- TASK DETAILS:
Write out every entry exactly as it appears.

##### DATA SHOWN

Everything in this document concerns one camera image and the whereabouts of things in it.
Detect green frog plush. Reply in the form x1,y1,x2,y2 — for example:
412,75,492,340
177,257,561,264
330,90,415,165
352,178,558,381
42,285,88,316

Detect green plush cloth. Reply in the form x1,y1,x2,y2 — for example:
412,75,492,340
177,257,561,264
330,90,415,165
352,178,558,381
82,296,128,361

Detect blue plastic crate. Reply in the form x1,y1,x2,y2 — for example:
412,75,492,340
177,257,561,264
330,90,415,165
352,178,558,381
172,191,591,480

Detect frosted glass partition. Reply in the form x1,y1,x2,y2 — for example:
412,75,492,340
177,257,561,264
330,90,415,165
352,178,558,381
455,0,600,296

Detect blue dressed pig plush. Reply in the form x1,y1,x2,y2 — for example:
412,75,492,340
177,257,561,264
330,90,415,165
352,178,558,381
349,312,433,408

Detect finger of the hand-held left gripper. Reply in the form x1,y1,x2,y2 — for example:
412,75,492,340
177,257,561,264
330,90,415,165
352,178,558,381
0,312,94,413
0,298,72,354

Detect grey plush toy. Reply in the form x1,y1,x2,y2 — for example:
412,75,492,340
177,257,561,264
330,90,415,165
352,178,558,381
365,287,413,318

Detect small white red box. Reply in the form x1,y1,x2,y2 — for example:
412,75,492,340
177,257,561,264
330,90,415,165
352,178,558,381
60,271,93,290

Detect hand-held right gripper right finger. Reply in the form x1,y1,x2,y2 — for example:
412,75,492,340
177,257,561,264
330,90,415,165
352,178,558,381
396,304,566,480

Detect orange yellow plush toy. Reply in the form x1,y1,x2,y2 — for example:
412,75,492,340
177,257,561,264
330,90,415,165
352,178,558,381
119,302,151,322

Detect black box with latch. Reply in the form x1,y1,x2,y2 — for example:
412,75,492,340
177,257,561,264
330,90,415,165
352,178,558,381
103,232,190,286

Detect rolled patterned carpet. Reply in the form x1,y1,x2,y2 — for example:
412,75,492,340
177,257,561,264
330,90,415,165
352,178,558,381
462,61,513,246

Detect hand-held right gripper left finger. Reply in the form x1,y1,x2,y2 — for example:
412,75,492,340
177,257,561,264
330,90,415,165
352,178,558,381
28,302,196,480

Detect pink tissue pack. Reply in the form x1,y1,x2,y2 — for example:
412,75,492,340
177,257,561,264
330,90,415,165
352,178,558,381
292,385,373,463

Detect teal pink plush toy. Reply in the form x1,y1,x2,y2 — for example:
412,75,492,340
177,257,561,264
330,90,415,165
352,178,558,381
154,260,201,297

##########

- WRITTEN RESPONSE:
Everything in this document concerns one camera image and the whereabouts of things in it.
Detect green frog plush. Reply in the form x1,y1,x2,y2 — for example:
412,75,492,340
177,257,561,264
330,90,415,165
352,178,558,381
42,285,88,316

Detect green plush cloth. Reply in the form x1,y1,x2,y2 — for example:
412,75,492,340
177,257,561,264
330,90,415,165
352,178,558,381
82,296,128,361

Detect blue plastic crate. Reply in the form x1,y1,x2,y2 — for example:
412,75,492,340
177,257,561,264
330,90,415,165
352,178,558,381
172,191,591,480

Detect frosted glass partition. Reply in the form x1,y1,x2,y2 — for example:
412,75,492,340
177,257,561,264
330,90,415,165
352,178,558,381
455,0,600,296

Detect blue dressed pig plush. Reply in the form x1,y1,x2,y2 — for example:
412,75,492,340
177,257,561,264
330,90,415,165
352,178,558,381
349,312,433,408

Detect finger of the hand-held left gripper. Reply in the form x1,y1,x2,y2 — for example:
412,75,492,340
177,257,561,264
330,90,415,165
352,178,558,381
0,312,94,413
0,298,72,354

Detect grey plush toy. Reply in the form x1,y1,x2,y2 — for example:
412,75,492,340
177,257,561,264
330,90,415,165
352,178,558,381
365,287,413,318

Detect small white red box. Reply in the form x1,y1,x2,y2 — for example:
412,75,492,340
177,257,561,264
330,90,415,165
352,178,558,381
60,271,93,290

Detect hand-held right gripper right finger. Reply in the form x1,y1,x2,y2 — for example:
412,75,492,340
177,257,561,264
330,90,415,165
352,178,558,381
396,304,566,480

Detect orange yellow plush toy. Reply in the form x1,y1,x2,y2 — for example:
412,75,492,340
177,257,561,264
330,90,415,165
352,178,558,381
119,302,151,322

Detect black box with latch. Reply in the form x1,y1,x2,y2 — for example:
412,75,492,340
177,257,561,264
330,90,415,165
352,178,558,381
103,232,190,286

Detect rolled patterned carpet. Reply in the form x1,y1,x2,y2 — for example:
412,75,492,340
177,257,561,264
330,90,415,165
352,178,558,381
462,61,513,246

Detect hand-held right gripper left finger. Reply in the form x1,y1,x2,y2 — for example:
412,75,492,340
177,257,561,264
330,90,415,165
352,178,558,381
28,302,196,480

Detect pink tissue pack. Reply in the form x1,y1,x2,y2 — for example:
412,75,492,340
177,257,561,264
330,90,415,165
352,178,558,381
292,385,373,463

Detect teal pink plush toy. Reply in the form x1,y1,x2,y2 — for example:
412,75,492,340
177,257,561,264
330,90,415,165
352,178,558,381
154,260,201,297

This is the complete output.